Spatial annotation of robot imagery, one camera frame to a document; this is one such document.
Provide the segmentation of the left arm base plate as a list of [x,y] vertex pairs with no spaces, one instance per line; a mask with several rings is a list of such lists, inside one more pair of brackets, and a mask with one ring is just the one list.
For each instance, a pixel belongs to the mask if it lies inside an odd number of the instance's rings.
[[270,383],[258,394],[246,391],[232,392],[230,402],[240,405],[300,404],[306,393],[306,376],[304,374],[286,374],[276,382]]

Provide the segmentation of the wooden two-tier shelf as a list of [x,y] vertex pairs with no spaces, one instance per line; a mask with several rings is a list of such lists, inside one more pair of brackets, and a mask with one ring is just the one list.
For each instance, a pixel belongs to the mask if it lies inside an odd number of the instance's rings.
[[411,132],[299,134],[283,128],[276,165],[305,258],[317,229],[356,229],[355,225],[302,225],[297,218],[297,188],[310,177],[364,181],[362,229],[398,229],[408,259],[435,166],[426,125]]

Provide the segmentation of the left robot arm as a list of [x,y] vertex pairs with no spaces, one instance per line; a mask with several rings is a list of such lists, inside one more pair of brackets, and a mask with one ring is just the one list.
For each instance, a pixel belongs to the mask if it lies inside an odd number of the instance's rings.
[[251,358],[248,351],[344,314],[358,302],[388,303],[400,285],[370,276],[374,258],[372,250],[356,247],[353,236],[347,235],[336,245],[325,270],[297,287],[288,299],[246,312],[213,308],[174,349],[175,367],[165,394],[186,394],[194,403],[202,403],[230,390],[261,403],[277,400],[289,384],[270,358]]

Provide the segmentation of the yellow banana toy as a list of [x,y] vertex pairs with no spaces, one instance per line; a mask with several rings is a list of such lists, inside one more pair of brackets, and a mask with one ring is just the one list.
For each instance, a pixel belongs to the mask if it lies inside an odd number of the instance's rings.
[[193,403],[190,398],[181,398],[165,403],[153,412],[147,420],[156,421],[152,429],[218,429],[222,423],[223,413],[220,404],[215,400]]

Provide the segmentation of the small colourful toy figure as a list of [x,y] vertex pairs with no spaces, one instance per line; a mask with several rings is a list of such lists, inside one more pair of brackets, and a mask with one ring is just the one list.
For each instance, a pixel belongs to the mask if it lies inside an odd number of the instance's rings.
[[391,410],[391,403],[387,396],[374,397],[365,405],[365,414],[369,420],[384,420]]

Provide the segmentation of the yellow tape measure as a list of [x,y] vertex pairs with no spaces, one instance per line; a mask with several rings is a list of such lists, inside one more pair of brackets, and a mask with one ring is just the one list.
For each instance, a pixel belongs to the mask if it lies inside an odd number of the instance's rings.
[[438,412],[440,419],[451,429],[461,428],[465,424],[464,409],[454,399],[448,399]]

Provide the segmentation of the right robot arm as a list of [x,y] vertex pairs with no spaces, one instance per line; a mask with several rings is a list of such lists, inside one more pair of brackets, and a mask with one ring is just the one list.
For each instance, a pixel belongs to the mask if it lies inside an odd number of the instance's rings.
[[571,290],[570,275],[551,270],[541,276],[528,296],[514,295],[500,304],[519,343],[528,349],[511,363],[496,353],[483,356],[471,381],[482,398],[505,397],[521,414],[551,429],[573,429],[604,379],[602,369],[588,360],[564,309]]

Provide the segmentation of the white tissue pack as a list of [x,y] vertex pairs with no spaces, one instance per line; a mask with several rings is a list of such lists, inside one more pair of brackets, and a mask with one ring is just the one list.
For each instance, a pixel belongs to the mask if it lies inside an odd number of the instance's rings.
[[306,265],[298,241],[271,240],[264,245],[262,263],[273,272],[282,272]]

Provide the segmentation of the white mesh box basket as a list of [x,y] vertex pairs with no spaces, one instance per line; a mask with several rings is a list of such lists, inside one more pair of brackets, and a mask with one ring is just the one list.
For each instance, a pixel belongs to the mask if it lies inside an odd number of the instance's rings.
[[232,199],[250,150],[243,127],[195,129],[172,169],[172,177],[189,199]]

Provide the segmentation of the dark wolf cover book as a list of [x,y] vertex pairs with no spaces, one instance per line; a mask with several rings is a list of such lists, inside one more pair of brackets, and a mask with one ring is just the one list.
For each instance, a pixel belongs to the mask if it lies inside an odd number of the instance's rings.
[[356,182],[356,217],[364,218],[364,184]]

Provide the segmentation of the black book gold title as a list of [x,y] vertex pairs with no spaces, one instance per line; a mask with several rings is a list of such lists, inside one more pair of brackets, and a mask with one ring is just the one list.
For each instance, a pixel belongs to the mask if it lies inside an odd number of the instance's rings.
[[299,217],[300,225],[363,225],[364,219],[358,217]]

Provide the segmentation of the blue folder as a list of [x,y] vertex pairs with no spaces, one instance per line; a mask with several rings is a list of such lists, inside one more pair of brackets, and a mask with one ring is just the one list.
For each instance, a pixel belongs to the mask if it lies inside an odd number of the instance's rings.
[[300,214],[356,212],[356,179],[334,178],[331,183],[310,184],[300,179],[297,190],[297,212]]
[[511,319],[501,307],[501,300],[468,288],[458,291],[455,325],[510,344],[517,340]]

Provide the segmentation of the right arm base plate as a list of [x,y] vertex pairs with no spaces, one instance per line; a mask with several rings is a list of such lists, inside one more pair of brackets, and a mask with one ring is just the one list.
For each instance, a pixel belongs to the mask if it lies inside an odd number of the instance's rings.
● ● ● ● ●
» **Work order**: Would you please repeat the whole listing exactly as it is?

» **Output**:
Spatial annotation of robot imagery, one camera frame to a document; this is one such document.
Provide the segmentation of the left arm base plate as a list of [x,y] vertex pairs with no spaces, one instance per line; a mask with several rings is a list of such lists, inside one more pair of brackets, and a mask with one ring is just the one list.
For each instance, a pixel belongs to the mask if it lies inside an odd number of the instance's rings.
[[270,383],[258,394],[246,391],[232,392],[230,402],[240,405],[300,404],[306,393],[306,376],[304,374],[286,374],[276,382]]

Provide the segmentation of the wooden two-tier shelf as a list of [x,y] vertex pairs with no spaces, one instance per line; a mask with several rings is a list of such lists, inside one more pair of brackets, and a mask with one ring is just the one list.
For each instance, a pixel belongs to the mask if it lies inside an odd number of the instance's rings.
[[411,132],[299,134],[283,128],[276,165],[305,258],[317,229],[356,229],[355,225],[302,225],[297,218],[297,188],[310,177],[364,181],[362,229],[398,229],[408,259],[435,166],[426,125]]

Provide the segmentation of the left robot arm as a list of [x,y] vertex pairs with no spaces, one instance per line; a mask with several rings is a list of such lists, inside one more pair of brackets, and a mask with one ring is just the one list.
For each instance, a pixel belongs to the mask if it lies inside an odd number of the instance's rings.
[[251,358],[248,351],[344,314],[358,302],[388,303],[400,285],[370,276],[374,258],[372,250],[356,247],[353,236],[347,235],[336,245],[325,270],[297,287],[288,299],[246,312],[213,308],[174,349],[175,367],[165,394],[186,394],[194,403],[202,403],[230,390],[261,403],[277,400],[289,384],[270,358]]

Provide the segmentation of the yellow banana toy as a list of [x,y] vertex pairs with no spaces, one instance per line; a mask with several rings is a list of such lists, inside one more pair of brackets, and a mask with one ring is just the one list.
For each instance, a pixel belongs to the mask if it lies inside an odd number of the instance's rings.
[[193,403],[190,398],[181,398],[165,403],[153,412],[147,420],[156,421],[152,429],[218,429],[222,423],[223,413],[220,404],[215,400]]

Provide the segmentation of the small colourful toy figure as a list of [x,y] vertex pairs with no spaces, one instance per line; a mask with several rings is a list of such lists, inside one more pair of brackets, and a mask with one ring is just the one list.
For each instance, a pixel belongs to the mask if it lies inside an odd number of the instance's rings.
[[391,410],[391,403],[387,396],[374,397],[365,405],[365,414],[369,420],[384,420]]

Provide the segmentation of the yellow tape measure as a list of [x,y] vertex pairs with no spaces, one instance per line; a mask with several rings is a list of such lists, inside one more pair of brackets, and a mask with one ring is just the one list.
For each instance, a pixel belongs to the mask if it lies inside an odd number of the instance's rings.
[[438,412],[440,419],[451,429],[461,428],[465,424],[464,409],[454,399],[448,399]]

Provide the segmentation of the right robot arm as a list of [x,y] vertex pairs with no spaces, one instance per line; a mask with several rings is a list of such lists, inside one more pair of brackets, and a mask with one ring is just the one list.
For each instance, a pixel belongs to the mask if it lies inside an odd number of the instance's rings.
[[571,290],[570,275],[551,270],[541,276],[528,296],[514,295],[500,304],[519,343],[528,349],[511,363],[496,353],[483,356],[471,381],[482,398],[505,397],[521,414],[551,429],[573,429],[604,379],[602,369],[588,360],[564,309]]

Provide the segmentation of the white tissue pack as a list of [x,y] vertex pairs with no spaces, one instance per line; a mask with several rings is a list of such lists, inside one more pair of brackets, and a mask with one ring is just the one list.
For each instance, a pixel belongs to the mask if it lies inside an odd number of the instance's rings.
[[306,265],[298,241],[271,240],[264,245],[262,263],[273,272],[282,272]]

Provide the segmentation of the white mesh box basket as a list of [x,y] vertex pairs with no spaces, one instance per line; a mask with several rings is a list of such lists, inside one more pair of brackets, and a mask with one ring is just the one list.
For each instance, a pixel belongs to the mask if it lies inside an odd number of the instance's rings.
[[232,199],[250,150],[243,127],[195,129],[172,169],[172,177],[189,199]]

Provide the segmentation of the dark wolf cover book as a list of [x,y] vertex pairs with no spaces, one instance per line; a mask with several rings is a list of such lists, inside one more pair of brackets, and a mask with one ring is just the one list.
For each instance, a pixel belongs to the mask if it lies inside an odd number of the instance's rings.
[[356,182],[356,217],[364,218],[364,184]]

Provide the segmentation of the black book gold title as a list of [x,y] vertex pairs with no spaces, one instance per line; a mask with several rings is a list of such lists, inside one more pair of brackets, and a mask with one ring is just the one list.
For each instance, a pixel belongs to the mask if it lies inside an odd number of the instance's rings.
[[299,217],[300,225],[363,225],[364,219],[358,217]]

Provide the segmentation of the blue folder as a list of [x,y] vertex pairs with no spaces, one instance per line; a mask with several rings is a list of such lists, inside one more pair of brackets, and a mask with one ring is just the one list.
For each instance, a pixel belongs to the mask if it lies inside an odd number of the instance's rings.
[[300,214],[356,212],[356,179],[334,178],[331,183],[310,184],[300,179],[297,190],[297,212]]
[[511,319],[501,307],[501,300],[468,288],[458,291],[455,325],[510,344],[517,340]]

Provide the segmentation of the right arm base plate as a list of [x,y] vertex pairs with no spaces, one instance per line; a mask with several rings is a list of such lists, inside one more pair of brackets, and a mask with one ring is just the one list.
For each instance, a pixel belongs to the mask if it lies inside an odd number of the instance's rings.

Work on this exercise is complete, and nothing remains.